Dispersion and secondary explosion model of propylene oxide droplets/aluminum powder under explosion driving: Considering the initial flow field

The dispersion and explosion characteristics of multiphase particles under explosion-driving hold significant importance for safety design and accident prevention in the chemical industry field. In order to solve the problems of discontinuity, incompleteness of flow field conditions and significant near-field errors in the existing numerical models, a dispersion and secondary explosion model of propylene oxide droplets/ aluminum powder under explosion driving is built. The model performs continuous computations for the four stages of initial dispersion, cloud development, concentration distribution, and secondary explosion.
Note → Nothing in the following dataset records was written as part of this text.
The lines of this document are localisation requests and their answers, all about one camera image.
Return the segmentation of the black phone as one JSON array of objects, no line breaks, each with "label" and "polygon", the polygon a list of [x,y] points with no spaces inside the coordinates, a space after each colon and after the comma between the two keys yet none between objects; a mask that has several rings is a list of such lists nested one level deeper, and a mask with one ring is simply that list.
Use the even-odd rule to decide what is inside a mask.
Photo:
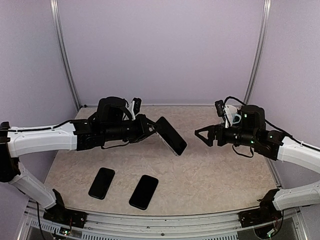
[{"label": "black phone", "polygon": [[157,178],[143,175],[128,201],[129,204],[137,209],[146,210],[156,191],[158,183],[159,180]]},{"label": "black phone", "polygon": [[88,195],[92,198],[103,200],[107,195],[114,176],[115,171],[113,169],[101,167],[90,186]]}]

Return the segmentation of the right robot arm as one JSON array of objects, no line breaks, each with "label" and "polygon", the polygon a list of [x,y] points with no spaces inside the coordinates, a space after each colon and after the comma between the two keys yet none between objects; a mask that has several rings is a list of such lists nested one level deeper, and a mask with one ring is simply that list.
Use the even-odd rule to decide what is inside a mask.
[{"label": "right robot arm", "polygon": [[[320,149],[295,140],[284,130],[267,130],[265,111],[257,105],[243,105],[236,111],[239,121],[233,123],[234,113],[223,101],[216,101],[217,114],[224,122],[195,130],[194,134],[207,146],[214,141],[219,147],[231,144],[233,147],[247,146],[251,152],[270,160],[288,162],[313,172],[320,171]],[[261,199],[256,218],[266,222],[276,211],[316,205],[320,202],[320,183],[289,188],[272,189]]]}]

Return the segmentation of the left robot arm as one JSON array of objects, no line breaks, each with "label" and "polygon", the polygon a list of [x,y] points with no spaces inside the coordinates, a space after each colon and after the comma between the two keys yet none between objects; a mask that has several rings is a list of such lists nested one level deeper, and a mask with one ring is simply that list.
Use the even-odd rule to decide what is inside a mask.
[{"label": "left robot arm", "polygon": [[67,120],[42,127],[11,127],[0,124],[0,181],[16,187],[63,223],[70,218],[61,194],[45,187],[20,163],[19,157],[48,151],[84,151],[104,148],[106,142],[138,143],[156,132],[157,125],[140,113],[141,99],[128,103],[109,96],[99,100],[87,119]]}]

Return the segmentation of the light blue mug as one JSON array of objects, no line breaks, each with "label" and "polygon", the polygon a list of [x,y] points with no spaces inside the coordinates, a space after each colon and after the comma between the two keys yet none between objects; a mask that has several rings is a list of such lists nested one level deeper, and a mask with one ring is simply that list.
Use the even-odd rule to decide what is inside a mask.
[{"label": "light blue mug", "polygon": [[240,123],[241,120],[242,120],[242,116],[240,114],[238,114],[238,113],[232,114],[232,124],[233,125]]}]

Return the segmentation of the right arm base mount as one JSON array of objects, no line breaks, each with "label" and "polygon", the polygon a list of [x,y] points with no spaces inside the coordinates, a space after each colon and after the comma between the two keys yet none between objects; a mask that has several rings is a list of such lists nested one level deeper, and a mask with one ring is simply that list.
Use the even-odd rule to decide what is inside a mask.
[{"label": "right arm base mount", "polygon": [[261,225],[281,219],[281,211],[269,211],[261,208],[245,210],[238,213],[239,221],[242,228]]}]

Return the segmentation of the front aluminium rail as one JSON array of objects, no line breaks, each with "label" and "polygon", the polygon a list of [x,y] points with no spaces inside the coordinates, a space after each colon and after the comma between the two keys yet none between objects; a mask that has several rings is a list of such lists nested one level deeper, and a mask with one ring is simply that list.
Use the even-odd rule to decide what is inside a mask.
[{"label": "front aluminium rail", "polygon": [[42,218],[29,205],[18,240],[306,240],[302,215],[287,210],[284,217],[243,227],[236,211],[183,216],[143,216],[89,212],[82,227]]}]

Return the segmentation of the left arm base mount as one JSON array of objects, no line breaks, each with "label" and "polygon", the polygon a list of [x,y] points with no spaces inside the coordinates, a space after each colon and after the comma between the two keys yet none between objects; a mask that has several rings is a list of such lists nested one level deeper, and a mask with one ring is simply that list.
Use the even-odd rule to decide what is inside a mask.
[{"label": "left arm base mount", "polygon": [[72,210],[67,208],[55,208],[45,210],[43,218],[54,223],[83,229],[87,220],[88,214],[83,211]]}]

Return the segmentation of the right aluminium frame post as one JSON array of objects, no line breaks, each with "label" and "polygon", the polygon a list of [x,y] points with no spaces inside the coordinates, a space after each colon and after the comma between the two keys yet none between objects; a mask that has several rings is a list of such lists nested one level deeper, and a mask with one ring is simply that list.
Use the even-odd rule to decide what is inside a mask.
[{"label": "right aluminium frame post", "polygon": [[265,0],[263,2],[262,18],[261,18],[257,46],[256,46],[255,55],[253,59],[253,65],[250,72],[249,82],[248,82],[244,100],[243,100],[245,104],[249,103],[252,93],[254,91],[254,86],[256,83],[257,74],[258,74],[260,62],[263,55],[263,49],[264,49],[265,38],[268,30],[271,7],[272,7],[271,0]]}]

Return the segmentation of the aluminium frame post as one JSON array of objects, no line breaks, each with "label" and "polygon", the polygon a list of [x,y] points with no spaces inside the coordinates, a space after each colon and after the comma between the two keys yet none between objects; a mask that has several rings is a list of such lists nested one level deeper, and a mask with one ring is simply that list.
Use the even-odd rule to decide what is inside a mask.
[{"label": "aluminium frame post", "polygon": [[62,59],[63,69],[65,72],[67,84],[71,93],[71,97],[75,106],[75,109],[79,111],[82,107],[81,101],[79,98],[78,91],[76,89],[75,81],[72,75],[72,70],[70,67],[68,54],[67,54],[67,48],[64,41],[64,35],[63,35],[63,29],[62,29],[62,23],[60,18],[60,11],[59,11],[59,3],[57,0],[50,0],[50,8],[51,8],[51,14],[53,18],[53,23],[55,27],[55,33],[57,36],[58,41],[58,47],[60,56]]},{"label": "aluminium frame post", "polygon": [[257,74],[258,74],[260,62],[263,55],[263,49],[264,49],[265,38],[268,30],[271,7],[272,7],[271,0],[265,0],[263,2],[262,18],[261,18],[257,46],[256,46],[255,55],[253,59],[253,65],[250,72],[249,82],[248,82],[244,100],[243,100],[245,104],[249,103],[252,93],[254,91],[254,86],[256,83]]}]

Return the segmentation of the left aluminium frame post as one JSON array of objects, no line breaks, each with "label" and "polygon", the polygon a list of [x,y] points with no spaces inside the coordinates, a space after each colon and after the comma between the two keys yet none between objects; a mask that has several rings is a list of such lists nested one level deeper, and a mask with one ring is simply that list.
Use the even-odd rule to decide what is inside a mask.
[{"label": "left aluminium frame post", "polygon": [[71,97],[75,106],[75,109],[79,111],[82,107],[81,101],[79,98],[78,91],[76,89],[75,81],[72,75],[72,70],[70,67],[68,54],[67,54],[67,48],[64,41],[64,35],[63,35],[63,29],[62,29],[62,23],[60,18],[60,11],[59,11],[59,3],[57,0],[50,0],[50,8],[51,8],[51,14],[53,18],[53,23],[55,27],[55,33],[57,36],[58,41],[58,47],[60,56],[62,59],[63,69],[65,72],[67,84],[71,93]]}]
The model considers the initial flow field conditions, effectively reducing the near-field computational error to within 10 %. The dispersion and explosion processes of mixed fuel under three conditions (static, with wind speed and with falling speed) are studied through experiments and numerical models. The results show that under the initial wind speed, the dispersion radius of the downwind area extends by 16.8 %. The burnout rate increases by 15.0 %, and the peak overpressure of the secondary explosion rises by 4.2 %. Under the initial falling speed effect, the concentration distribution of the fuel cloud becomes more uniform. The proportion of the gas phase increases. It has been verified that the velocity change of the initial flow field can influence the stripping and evaporation effects of droplets, thereby strengthening the explosive properties of the cloud.